Paris, de son côté, joue la carte de la médiation. « Sur la Russie, nous n’avons pas d’éléments qui montrent une complicité dans cette affaire », a ainsi déclaré ce jeudi le secrétaire d’Etat aux Affaires européennes, Clément Beaune, sur BFMTV. Selon lui, la Russie n’est pas impliquée dans le « trafic » de migrants organisé par la Biélorussie vers l’UE. Mais, a-t-il ajouté, elle a une « capacité d’influence » sur son voisin biélorusse pour y mettre fin. « Il est évident que si la Russie n’est pas une part du problème, elle est au moins une partie de la solution puisque la dépendance de la Biélorussie à Moscou est de plus en plus forte », a encore relevé Clément Beaune. Une rencontre entre les ministres des Affaires étrangères et de la Défense français et russes doit avoir lieu vendredi, à Paris.
*Des nouvelles sanctions
De nouvelles sanctions sont d’ores et déjà sur la table, comme l’a annoncé mercredi la présidente de la Commission européenne, Ursula von der Leyen. La décision devrait être prise lundi au niveau européen. Une trentaine de personnalités, entités ou entreprises, dont la compagnie aérienne Belavia détenue par l’Etat biélorusse et plusieurs agences de voyages, pourraient être visées, selon des sources diplomatiques citées par l’AFP. « Il est important que Loukachenko comprenne que leur comportement a un prix », a fermement affirmé Ursula von der Leyen, mercredi.

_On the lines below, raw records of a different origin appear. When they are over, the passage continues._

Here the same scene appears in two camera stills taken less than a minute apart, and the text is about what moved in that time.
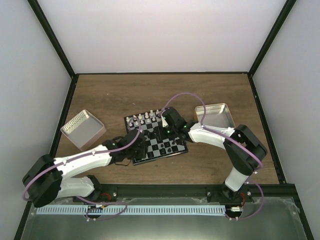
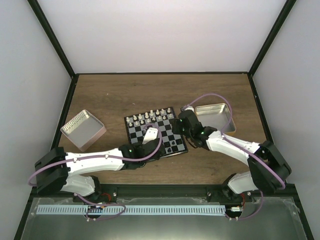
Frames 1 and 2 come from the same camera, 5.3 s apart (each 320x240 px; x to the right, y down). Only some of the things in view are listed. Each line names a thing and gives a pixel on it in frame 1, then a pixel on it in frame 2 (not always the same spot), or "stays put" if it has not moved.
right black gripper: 159,135 to 176,128
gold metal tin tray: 218,114 stays put
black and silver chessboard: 160,143 stays put
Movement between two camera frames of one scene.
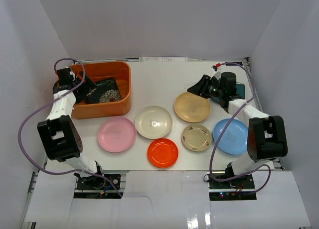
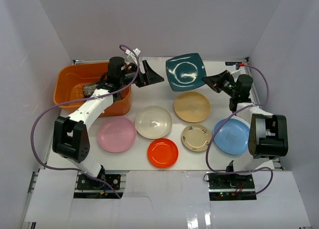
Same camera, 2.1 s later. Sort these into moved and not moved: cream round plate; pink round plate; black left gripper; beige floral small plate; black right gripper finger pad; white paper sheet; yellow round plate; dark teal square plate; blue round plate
Moved: dark teal square plate; black right gripper finger pad; black left gripper
Not moved: beige floral small plate; pink round plate; yellow round plate; blue round plate; white paper sheet; cream round plate
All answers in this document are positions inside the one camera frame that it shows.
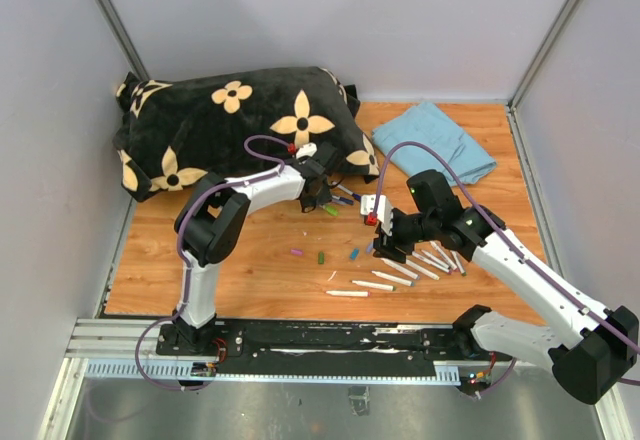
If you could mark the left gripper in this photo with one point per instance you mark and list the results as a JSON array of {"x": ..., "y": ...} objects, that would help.
[{"x": 324, "y": 198}]

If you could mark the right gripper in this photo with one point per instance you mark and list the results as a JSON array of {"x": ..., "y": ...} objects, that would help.
[{"x": 390, "y": 246}]

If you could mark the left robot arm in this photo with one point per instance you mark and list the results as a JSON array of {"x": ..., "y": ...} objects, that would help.
[{"x": 209, "y": 226}]

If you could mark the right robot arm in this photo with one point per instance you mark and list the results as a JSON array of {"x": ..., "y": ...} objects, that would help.
[{"x": 587, "y": 346}]

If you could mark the dark blue cap marker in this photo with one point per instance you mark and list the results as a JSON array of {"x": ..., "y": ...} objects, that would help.
[{"x": 349, "y": 192}]

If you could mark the light blue folded cloth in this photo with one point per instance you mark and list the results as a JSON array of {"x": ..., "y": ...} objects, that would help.
[{"x": 425, "y": 138}]

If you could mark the black floral pillow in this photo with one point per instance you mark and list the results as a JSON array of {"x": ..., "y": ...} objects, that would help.
[{"x": 175, "y": 132}]

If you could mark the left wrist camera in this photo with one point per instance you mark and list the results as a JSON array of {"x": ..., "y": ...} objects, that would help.
[{"x": 306, "y": 151}]

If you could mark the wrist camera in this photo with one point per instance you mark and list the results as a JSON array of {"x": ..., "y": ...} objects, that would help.
[
  {"x": 306, "y": 151},
  {"x": 377, "y": 211}
]

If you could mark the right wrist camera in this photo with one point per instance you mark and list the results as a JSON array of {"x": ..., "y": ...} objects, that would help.
[{"x": 377, "y": 211}]

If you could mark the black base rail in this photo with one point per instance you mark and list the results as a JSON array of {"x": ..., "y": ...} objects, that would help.
[{"x": 320, "y": 348}]

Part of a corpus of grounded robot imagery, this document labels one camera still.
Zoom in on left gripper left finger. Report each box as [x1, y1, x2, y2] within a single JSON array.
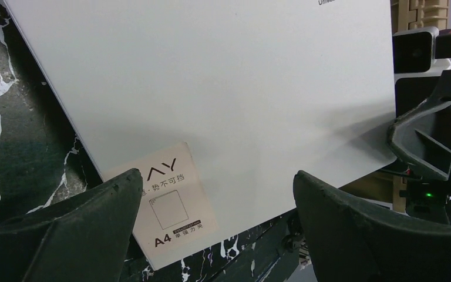
[[0, 169, 143, 281]]

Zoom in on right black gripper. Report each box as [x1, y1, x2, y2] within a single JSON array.
[[388, 70, 451, 225]]

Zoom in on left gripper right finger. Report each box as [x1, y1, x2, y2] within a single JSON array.
[[293, 171, 451, 281]]

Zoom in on beige file folder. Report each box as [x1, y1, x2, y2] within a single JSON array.
[[6, 1, 395, 270]]

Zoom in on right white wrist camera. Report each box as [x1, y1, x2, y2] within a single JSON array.
[[392, 26, 451, 81]]

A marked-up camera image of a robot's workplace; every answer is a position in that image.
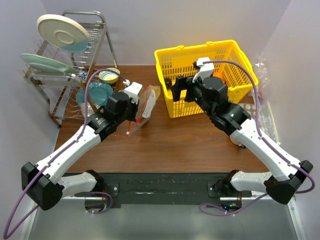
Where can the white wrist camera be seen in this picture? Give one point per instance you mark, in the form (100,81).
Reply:
(204,67)
(133,91)

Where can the pale green plate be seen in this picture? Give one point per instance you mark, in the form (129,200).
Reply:
(44,64)

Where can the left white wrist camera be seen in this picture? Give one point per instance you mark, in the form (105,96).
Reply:
(133,91)

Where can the clear plastic bag pile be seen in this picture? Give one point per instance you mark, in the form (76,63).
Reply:
(265,115)

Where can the orange fruit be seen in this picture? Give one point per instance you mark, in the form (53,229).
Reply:
(218,75)

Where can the blue patterned small dish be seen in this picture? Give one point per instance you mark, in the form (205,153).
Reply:
(83,75)

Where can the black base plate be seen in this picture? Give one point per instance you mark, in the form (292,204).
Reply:
(158,188)

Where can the teal patterned bowl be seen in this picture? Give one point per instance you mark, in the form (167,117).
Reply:
(109,76)

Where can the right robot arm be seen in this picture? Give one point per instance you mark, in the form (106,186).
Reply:
(285,173)

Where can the polka dot plastic bag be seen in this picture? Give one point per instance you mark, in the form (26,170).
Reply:
(251,109)

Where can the cream ceramic mug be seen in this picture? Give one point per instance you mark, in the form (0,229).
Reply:
(237,143)

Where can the teal scalloped plate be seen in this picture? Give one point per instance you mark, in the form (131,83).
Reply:
(98,91)

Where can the white and blue plate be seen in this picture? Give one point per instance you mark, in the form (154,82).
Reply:
(63,33)

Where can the patterned cup in rack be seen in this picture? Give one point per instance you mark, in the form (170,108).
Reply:
(89,108)

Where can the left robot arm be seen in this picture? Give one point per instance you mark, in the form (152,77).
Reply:
(44,182)

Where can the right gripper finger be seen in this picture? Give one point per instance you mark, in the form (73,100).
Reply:
(176,94)
(180,83)

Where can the yellow plastic basket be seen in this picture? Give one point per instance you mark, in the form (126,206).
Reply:
(178,61)

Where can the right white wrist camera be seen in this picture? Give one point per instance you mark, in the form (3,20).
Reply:
(204,67)

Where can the metal dish rack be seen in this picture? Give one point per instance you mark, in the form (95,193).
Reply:
(65,59)

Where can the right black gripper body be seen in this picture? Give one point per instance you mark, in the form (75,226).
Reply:
(194,90)

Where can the clear zip top bag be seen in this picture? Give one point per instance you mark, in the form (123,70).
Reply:
(147,102)

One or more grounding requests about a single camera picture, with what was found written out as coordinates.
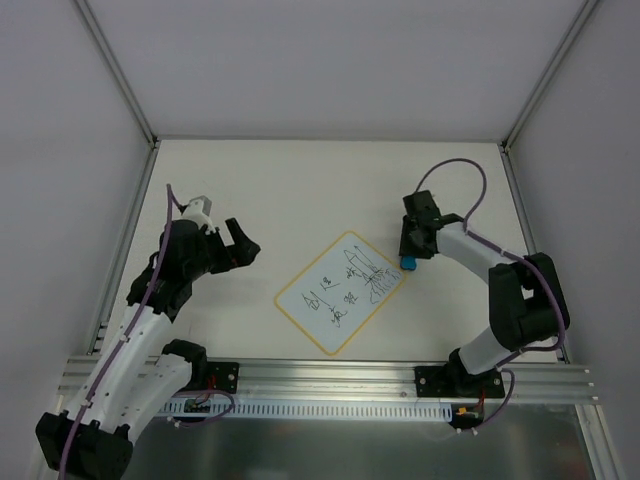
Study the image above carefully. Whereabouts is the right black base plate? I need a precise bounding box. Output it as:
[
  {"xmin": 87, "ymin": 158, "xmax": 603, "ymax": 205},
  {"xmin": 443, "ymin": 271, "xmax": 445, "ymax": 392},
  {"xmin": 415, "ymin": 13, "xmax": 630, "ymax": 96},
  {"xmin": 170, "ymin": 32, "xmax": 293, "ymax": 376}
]
[{"xmin": 413, "ymin": 365, "xmax": 505, "ymax": 399}]

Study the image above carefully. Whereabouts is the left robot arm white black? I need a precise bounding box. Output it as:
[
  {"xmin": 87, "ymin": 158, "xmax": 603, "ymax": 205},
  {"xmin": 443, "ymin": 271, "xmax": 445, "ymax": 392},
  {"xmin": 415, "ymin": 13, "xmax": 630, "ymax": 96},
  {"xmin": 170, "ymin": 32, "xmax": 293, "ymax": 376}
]
[{"xmin": 35, "ymin": 218, "xmax": 260, "ymax": 479}]

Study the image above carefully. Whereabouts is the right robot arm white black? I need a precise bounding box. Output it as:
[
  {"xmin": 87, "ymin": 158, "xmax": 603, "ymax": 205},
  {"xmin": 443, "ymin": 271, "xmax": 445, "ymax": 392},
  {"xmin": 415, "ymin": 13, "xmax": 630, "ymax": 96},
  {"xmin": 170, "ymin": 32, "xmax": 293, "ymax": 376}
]
[{"xmin": 399, "ymin": 214, "xmax": 570, "ymax": 396}]

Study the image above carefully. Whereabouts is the front aluminium mounting rail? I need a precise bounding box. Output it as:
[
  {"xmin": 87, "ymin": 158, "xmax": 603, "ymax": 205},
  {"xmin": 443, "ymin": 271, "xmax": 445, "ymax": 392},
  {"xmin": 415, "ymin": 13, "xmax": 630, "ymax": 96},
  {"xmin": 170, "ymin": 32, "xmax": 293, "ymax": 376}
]
[{"xmin": 56, "ymin": 355, "xmax": 601, "ymax": 405}]

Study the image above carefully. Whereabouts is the white slotted cable duct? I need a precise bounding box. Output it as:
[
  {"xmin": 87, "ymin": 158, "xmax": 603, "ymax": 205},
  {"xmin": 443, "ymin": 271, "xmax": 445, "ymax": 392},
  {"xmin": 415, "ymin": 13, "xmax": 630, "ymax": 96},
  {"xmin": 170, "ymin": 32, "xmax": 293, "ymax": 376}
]
[{"xmin": 157, "ymin": 396, "xmax": 453, "ymax": 423}]

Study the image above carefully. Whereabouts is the left aluminium corner post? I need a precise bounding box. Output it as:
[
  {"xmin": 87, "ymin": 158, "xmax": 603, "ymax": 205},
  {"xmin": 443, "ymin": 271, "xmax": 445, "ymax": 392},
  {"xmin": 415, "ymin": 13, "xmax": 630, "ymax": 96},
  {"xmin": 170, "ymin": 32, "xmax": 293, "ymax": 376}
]
[{"xmin": 71, "ymin": 0, "xmax": 158, "ymax": 148}]

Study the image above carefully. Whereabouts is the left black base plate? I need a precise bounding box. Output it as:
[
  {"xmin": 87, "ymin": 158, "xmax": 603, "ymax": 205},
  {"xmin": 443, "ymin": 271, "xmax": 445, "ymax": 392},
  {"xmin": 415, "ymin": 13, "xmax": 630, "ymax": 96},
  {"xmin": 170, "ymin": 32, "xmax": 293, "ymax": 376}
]
[{"xmin": 205, "ymin": 361, "xmax": 240, "ymax": 394}]

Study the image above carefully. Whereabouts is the yellow-framed small whiteboard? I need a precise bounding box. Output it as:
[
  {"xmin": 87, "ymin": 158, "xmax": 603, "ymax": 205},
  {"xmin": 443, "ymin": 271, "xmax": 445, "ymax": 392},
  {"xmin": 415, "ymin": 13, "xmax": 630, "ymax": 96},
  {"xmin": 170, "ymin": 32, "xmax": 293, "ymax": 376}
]
[{"xmin": 274, "ymin": 231, "xmax": 405, "ymax": 356}]

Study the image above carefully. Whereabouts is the left green circuit board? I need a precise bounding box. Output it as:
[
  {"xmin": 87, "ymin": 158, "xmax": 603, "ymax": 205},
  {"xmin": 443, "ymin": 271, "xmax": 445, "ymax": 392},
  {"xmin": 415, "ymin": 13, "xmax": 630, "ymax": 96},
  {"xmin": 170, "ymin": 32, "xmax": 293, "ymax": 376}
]
[{"xmin": 183, "ymin": 398, "xmax": 211, "ymax": 414}]

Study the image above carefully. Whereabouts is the right aluminium corner post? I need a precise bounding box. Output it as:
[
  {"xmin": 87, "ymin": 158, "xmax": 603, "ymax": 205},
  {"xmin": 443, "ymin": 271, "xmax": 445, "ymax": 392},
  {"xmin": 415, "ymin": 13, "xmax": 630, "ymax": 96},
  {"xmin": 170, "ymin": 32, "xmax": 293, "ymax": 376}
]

Le président biélorusse, de son côté, a assuré ce jeudi qu’il « répondra » à toutes nouvelles sanctions prises à son encontre. L’arrêt du gazoduc Yamal-Europe a ainsi été évoqué par la présidence biélorusse, alors que les Européens connaissent une crise énergétique d’ampleur ces derniers mois. Dans le même temps, et en guise de justification, le chef de la diplomatie biélorusse a affirmé que l’Union européenne refusait de discuter de la crise en cours. Au coeur du blocage selon lui : l’arrêt en 2020 des financements européens accordés à Minsk pour renforcer ses infrastructures à la frontière et construire des lieux d’accueil pour migrants. « Nous avons proposé à l’UE de mener des consultations sur ce sujet, mais nous avons essuyé un refus », a ainsi assuré Vladimir Makeï. Vladimir Poutine, par la voix du Kremlin, a quant à lui appelé l’UE à rétablir le dialogue avec la Russie.